Vehicle vs. Task-based UAV Control Paradigms
Luca Bertuccelli, United Technologies Research Center

Current Unmanned Aircraft Systems (UASs) require that a pilot, in addition to one or more sensor operators, interact with the unmanned aerial vehicle (UAV) flight control system in order to maintain safe control. A common concept in future systems places a single human operator in control of one or more UAVs, presuming that the tasks will not overload the operator. In most of these future visions, the operator still interacts with each vehicle to dictate flight and sensor envelopes. In this presentation we will juxtapose this notion of “vehicle-based” control, in which the human operator sets targets and waypoints for individual vehicles, to “task-based” control, in which the operator is able to specify a set of tasks for a team of vehicles to complete. Under task-based control, an automated planner selects the vehicle best suited to perform a given task and executes a path planning algorithm, resulting in reduced workload for the operator. By allowing operators to control tasks as opposed the vehicles, we propose that a single operator can supervise many more UAVs. Efforts to represent vehicle versus task-based control paradigms in a discrete event simulation model for operator workload will be presented, as well as experimental results measuring the performance and workload of human operators under both control paradigms for various groupings of vehicles.

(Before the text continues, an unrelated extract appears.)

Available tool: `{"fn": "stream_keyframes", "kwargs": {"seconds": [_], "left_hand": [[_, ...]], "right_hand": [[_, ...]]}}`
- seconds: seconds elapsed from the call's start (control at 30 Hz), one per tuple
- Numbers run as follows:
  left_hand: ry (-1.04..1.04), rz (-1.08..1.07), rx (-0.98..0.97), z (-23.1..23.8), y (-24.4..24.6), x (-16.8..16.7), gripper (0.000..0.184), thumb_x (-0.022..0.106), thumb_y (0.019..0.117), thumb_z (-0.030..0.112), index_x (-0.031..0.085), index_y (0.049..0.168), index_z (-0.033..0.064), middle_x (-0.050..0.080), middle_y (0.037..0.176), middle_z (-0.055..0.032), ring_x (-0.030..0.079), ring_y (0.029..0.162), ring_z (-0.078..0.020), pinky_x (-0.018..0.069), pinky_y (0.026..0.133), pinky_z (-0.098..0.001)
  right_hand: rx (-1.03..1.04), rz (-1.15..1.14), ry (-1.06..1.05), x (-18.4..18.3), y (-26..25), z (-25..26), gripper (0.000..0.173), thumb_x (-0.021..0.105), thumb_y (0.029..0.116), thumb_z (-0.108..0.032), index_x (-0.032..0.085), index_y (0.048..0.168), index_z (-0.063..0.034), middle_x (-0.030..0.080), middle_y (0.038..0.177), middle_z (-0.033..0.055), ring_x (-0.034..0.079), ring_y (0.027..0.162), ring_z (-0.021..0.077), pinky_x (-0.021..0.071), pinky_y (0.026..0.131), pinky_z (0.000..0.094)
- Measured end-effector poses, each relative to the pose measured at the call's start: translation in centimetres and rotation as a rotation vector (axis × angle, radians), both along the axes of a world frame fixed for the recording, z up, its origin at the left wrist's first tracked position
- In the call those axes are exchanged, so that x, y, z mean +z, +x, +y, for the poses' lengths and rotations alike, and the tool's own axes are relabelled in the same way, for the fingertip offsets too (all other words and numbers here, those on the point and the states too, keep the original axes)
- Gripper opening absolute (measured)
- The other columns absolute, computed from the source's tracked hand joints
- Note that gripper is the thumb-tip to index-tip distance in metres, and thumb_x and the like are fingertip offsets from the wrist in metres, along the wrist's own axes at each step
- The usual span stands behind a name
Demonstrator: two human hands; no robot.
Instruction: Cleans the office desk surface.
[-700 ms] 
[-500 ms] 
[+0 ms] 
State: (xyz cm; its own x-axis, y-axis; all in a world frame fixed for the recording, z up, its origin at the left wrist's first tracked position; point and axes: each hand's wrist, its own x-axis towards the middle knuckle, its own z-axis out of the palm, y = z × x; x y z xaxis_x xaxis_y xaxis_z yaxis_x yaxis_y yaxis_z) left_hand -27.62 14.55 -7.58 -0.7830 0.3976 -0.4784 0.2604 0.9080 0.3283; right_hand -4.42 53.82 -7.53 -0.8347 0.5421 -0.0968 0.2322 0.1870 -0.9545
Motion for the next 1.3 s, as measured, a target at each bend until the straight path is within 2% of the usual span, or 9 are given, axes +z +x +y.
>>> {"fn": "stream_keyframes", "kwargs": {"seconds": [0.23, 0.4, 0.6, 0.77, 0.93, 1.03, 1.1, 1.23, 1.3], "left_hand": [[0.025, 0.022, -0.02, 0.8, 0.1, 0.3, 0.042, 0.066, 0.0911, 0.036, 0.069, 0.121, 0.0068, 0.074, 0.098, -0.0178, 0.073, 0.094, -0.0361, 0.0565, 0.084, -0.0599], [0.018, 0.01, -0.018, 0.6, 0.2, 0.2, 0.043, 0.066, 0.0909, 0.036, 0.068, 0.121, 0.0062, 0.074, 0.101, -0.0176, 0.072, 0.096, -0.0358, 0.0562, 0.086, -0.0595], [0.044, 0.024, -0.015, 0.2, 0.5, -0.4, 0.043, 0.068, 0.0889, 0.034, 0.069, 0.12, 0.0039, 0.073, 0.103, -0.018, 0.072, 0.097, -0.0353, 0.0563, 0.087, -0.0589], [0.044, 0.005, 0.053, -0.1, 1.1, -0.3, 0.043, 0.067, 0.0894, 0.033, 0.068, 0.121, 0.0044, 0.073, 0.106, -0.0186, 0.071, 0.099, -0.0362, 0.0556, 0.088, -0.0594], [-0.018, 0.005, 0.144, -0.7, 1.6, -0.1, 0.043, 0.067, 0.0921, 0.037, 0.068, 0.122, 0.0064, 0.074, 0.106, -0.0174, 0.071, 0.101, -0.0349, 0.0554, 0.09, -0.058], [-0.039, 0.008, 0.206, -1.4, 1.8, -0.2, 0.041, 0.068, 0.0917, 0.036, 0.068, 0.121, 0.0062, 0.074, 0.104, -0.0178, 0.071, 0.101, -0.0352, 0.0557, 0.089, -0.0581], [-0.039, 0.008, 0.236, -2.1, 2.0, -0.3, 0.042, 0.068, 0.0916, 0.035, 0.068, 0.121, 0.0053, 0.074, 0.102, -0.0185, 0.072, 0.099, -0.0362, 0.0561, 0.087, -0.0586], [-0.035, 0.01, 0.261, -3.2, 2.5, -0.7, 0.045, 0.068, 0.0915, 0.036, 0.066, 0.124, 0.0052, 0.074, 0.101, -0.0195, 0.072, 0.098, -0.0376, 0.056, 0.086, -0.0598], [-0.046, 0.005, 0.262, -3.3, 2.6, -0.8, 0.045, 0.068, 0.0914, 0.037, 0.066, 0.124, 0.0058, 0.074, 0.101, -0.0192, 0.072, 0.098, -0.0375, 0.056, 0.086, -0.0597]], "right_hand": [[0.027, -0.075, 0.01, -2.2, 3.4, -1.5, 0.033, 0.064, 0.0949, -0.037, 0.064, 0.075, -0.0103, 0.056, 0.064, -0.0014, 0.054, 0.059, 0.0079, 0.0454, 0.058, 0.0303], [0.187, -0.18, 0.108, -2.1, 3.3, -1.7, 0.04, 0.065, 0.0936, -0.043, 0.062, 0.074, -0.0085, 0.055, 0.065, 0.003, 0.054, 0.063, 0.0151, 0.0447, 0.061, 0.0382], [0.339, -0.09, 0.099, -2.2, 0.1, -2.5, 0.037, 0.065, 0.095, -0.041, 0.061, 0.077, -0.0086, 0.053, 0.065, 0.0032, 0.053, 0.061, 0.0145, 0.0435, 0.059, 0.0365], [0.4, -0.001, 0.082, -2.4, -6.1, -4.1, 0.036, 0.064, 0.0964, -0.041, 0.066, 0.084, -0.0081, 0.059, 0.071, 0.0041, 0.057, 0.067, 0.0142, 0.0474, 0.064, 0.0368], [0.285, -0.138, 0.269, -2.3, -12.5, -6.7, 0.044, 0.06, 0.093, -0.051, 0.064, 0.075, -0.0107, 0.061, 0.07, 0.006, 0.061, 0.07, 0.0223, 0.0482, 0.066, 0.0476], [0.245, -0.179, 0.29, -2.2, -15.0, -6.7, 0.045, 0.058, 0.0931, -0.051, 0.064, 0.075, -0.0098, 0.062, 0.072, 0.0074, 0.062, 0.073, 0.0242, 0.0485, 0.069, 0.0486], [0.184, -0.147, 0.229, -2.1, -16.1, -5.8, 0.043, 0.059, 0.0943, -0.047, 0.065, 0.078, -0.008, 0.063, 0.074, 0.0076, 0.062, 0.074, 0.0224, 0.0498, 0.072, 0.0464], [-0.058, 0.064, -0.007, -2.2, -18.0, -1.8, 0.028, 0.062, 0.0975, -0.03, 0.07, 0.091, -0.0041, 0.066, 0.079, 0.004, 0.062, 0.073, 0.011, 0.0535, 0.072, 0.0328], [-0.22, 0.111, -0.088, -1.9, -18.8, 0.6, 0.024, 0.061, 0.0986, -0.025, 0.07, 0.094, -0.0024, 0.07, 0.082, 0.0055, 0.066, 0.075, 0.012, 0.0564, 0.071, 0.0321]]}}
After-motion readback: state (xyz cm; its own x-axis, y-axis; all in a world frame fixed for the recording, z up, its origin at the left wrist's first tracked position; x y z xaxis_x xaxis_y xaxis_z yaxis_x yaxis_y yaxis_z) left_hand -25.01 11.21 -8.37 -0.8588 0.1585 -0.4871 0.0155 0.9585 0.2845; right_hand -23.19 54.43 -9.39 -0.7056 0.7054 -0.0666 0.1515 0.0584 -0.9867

A Hidden Markov Model Variant for Sequence Classification
Sam Blasiak

Sequence classification is central to many practical problems within machine learning. Distances metrics between arbitrary pairs of sequences can be hard to define because sequences can vary in length and the information contained in the order of sequence elements is lost when standard metrics such as Euclidean distance are applied. We present a scheme that employs a Hidden Markov Model variant to produce a set of fixed-length description vectors from a set of sequences. We then define three inference algorithms, a Baum-Welch variant, a Gibbs Sampling algorithm, and a variational algorithm, to infer model parameters. Finally, we show experimentally that the fixed length representation produced by these inference methods is useful for classifying sequences of amino acids into structural classes.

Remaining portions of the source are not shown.